A college professor once remarked that Cobain was reputed to have been artistically influenced by the works of celebrated Beat generation writer William Burroughs, especially his novel, The Naked Lunch. My professor even added an interesting tidbit that Cobain had an unconfirmed homosexual affair with Burroughs. The iconic writer had reportedly been involved in several homosexual affairs in the past and was even said to have made romantic but unrequited advances on his contemporary and fellow Beat pillar, Allen Ginsberg. At the very least, going from point A to B, Burroughs appeared to have been Cobain’s mentor.

The Naked Lunch is a first-person running narrative of an institutionalized junkie. I read The Naked Lunch when I was a college sophomore.
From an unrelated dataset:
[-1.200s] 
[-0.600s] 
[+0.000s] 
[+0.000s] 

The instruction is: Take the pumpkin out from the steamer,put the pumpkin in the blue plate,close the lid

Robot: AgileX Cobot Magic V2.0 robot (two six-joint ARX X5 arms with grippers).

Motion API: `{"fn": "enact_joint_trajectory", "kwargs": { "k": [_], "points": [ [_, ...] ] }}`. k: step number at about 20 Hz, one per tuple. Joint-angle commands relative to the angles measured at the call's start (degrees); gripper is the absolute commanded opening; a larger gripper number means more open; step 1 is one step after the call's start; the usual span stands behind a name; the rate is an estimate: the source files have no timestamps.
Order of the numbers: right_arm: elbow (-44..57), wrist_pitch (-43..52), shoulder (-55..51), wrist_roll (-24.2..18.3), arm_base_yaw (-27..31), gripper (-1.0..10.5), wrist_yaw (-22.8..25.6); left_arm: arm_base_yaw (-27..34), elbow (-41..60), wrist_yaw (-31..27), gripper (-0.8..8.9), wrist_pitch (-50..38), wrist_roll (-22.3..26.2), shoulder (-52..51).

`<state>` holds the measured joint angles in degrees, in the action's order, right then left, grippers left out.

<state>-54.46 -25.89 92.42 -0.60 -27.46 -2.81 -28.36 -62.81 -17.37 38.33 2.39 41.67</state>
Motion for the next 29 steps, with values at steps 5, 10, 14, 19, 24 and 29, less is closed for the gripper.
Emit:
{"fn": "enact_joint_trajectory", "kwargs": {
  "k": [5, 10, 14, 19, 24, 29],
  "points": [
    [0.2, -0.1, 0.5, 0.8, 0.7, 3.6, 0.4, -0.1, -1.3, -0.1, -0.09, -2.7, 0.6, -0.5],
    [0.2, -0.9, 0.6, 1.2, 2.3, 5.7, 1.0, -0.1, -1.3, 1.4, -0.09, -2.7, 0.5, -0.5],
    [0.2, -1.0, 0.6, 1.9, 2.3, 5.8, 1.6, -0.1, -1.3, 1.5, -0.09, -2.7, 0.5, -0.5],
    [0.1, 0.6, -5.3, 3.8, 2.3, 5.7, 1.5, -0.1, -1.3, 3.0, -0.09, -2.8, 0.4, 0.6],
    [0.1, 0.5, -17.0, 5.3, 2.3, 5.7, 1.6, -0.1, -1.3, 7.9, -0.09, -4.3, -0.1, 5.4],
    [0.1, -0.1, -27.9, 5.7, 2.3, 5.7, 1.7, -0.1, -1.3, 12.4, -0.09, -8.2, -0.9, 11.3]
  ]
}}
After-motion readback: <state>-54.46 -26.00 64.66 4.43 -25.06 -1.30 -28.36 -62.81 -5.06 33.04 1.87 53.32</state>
The book was numbingly difficult to read and the images Burroughs conveyed were absurdly jarring and teeth-gratingly raw somewhat similar to a skin test administered by the hand of an untrained nurse. It was a chore to read, indeed, and definitely not the best reference material for someone who’s just starting out to develop his own voice and style. But a few things did rub off, fortunately, like how to wholly surrender to one’s stream of consciousness when putting thoughts onto paper.

His sexual orientation notwithstanding, Burroughs was very ardent about his political views. Thus, he once commented: “Artists to my mind are the real architects of change, and not the political legislators who implement change after the fact.”

As if Burroughs was still among the living, the quote seems like a pointed and interminable commentary about the Congressional investigations being conducted by our esteemed Representatives and Senators on the AFP slush funds. Like most intentions, as sure as any suicide letter is almost impossible to decipher, theirs are the hardest to measure. It’s up to the living to interpret the act of the dead to whatever purpose suits them.